Platinum group metals have been the most widely applied metals for hydrogenation catalysts used in the synthesis of fine chemicals; this has been due to their high catalytic activity and ease of preparation. However, platinum group metal-based catalysts are often overly active in the synthesis of complex molecules with multiple susceptible groups present. The aim of the work in this thesis was to synthesise metal sulfide catalysts for the selective hydrogenation of nitroarenes that are free from platinum group metals.

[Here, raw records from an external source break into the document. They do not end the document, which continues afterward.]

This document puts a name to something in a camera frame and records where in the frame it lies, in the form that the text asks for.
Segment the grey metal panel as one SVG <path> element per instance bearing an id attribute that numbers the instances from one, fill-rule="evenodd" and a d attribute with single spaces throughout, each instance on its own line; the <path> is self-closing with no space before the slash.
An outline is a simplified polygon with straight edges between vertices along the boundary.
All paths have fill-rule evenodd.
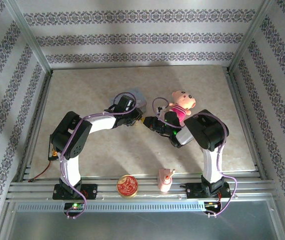
<path id="1" fill-rule="evenodd" d="M 19 212 L 9 240 L 278 240 L 271 220 L 242 213 L 207 218 L 200 212 L 62 213 Z"/>

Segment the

In this work, a simple solvothermal synthesis method was developed to produce a wide range of first row transition metal sulfides. By simply changing the precursor metal salt, the metal sulfide could be precipitated. Additional modifications to the product sulfides were achieved by changing the temperature and capping agent, resulting in a synthesis method by which composition and crystal structure could be modified to produce a range of potential products. Optimisation test work was carried out on the synthesis of FeS2 pyrite and it’s characterisation by powder x-ray diffraction (PXRD) shows a single-phase product under the optimum conditions. Transmission electron microscopy (TEM) shows that the particles obtained are elongated with a width half that of their length which is between ca. 3-5 nm. The catalytic activity of these metal sulfides was characterised by their application in a heterogeneous hydrogen transfer reduction of substituted nitroarenes for the synthesis of substituted anilines. FeS2 pyrite showed excellent catalytic activity towards the hydrogen transfer reduction of nitroarenes. Reaction conditions for the hydrogen transfer reaction were optimised before testing other potential sulfide catalysts. NiS2 pyrite showed no catalytic activity when applied to the hydrogen transfer reaction. This was theorised to be due to the relatively small energy difference in Fe oxidation states allowing for chemical reactions to occur at low energy on the catalyst not present for Ni. FeS2 pyrite was applied to other substituted nitroarenes to determine the broad applicability of the catalyst. FeS2 pyrite maintained a high level of conversion of the substrate material with complete selectivity towards the aniline product. Other hydrogen donors are also explored.